=== Work instructions ===
A line below contains "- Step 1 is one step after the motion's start", and a later one contains "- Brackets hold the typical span". Repeat both, with every line between them, exactly.

=== Data extract ===
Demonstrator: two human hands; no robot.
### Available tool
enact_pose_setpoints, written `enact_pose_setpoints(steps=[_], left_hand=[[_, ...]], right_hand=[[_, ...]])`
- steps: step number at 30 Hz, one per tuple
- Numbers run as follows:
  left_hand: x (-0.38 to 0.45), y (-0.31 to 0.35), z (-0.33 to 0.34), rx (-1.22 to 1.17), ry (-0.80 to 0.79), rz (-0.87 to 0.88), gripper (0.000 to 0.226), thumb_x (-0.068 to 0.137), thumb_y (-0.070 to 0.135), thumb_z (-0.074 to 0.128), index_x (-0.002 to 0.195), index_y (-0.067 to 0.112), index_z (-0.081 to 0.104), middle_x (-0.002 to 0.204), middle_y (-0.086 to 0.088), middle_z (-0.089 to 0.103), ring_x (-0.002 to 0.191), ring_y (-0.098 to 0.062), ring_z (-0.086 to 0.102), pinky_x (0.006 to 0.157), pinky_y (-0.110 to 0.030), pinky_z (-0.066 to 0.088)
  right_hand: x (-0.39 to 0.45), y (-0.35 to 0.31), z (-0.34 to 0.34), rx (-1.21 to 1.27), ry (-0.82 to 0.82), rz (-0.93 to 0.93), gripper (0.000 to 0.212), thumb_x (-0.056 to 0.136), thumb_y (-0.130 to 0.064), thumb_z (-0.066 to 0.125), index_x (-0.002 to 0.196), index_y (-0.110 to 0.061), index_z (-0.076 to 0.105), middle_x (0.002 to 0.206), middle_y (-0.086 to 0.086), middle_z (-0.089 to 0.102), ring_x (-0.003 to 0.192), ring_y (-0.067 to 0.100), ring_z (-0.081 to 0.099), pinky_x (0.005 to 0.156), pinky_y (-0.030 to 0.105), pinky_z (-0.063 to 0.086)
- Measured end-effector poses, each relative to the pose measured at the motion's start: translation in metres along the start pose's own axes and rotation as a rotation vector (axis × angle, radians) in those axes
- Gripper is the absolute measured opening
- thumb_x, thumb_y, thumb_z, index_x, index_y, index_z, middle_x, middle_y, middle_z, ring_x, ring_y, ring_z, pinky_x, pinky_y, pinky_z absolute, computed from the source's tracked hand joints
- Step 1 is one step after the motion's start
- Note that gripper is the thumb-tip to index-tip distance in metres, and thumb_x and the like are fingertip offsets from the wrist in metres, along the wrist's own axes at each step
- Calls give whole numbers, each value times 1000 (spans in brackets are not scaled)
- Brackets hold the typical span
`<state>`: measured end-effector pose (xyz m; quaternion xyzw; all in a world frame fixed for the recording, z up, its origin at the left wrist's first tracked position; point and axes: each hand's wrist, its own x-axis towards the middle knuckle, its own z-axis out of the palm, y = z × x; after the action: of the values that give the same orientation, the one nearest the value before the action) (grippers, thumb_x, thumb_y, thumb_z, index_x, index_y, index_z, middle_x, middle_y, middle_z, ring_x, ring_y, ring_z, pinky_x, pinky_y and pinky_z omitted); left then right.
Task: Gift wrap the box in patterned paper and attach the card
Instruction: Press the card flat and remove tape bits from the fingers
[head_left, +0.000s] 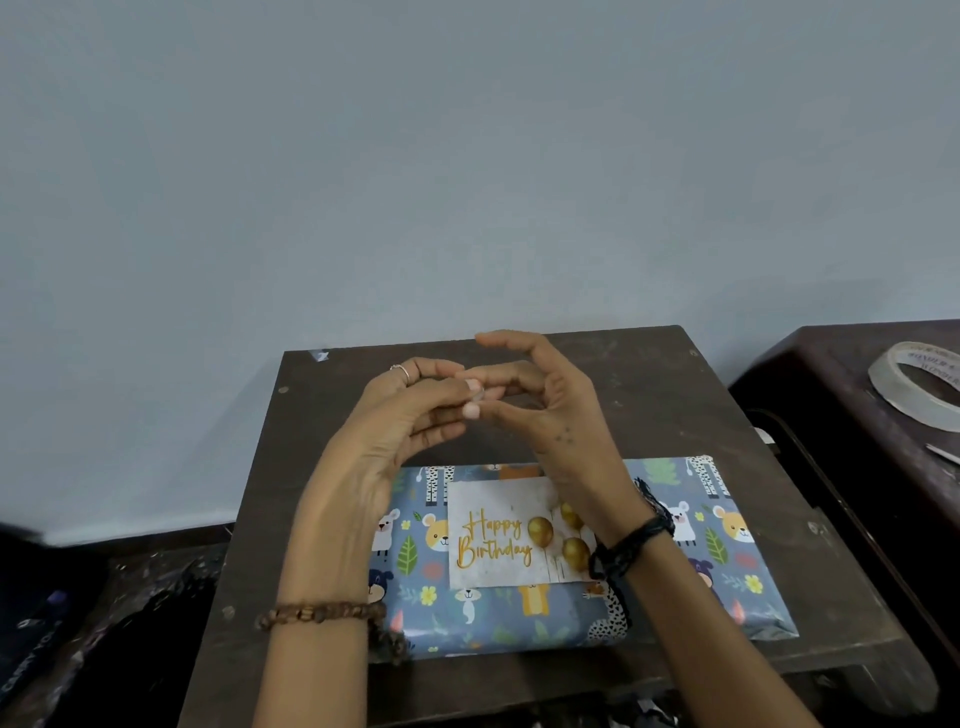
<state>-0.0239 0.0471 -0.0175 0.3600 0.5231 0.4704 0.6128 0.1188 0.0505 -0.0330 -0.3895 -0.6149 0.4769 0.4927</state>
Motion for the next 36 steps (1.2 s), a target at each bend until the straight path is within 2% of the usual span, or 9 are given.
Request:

=== Output for this exercise ===
- Step 1 is one step after the motion's start
- Note that gripper is the thumb-tip to index-tip distance in metres, and thumb_x and the like are fingertip offsets from the wrist in metres, along the wrist's own axes at each step
- Calls give whole numbers, each value times 1000 (spans in brackets are not scaled)
- Brackets hold the typical span

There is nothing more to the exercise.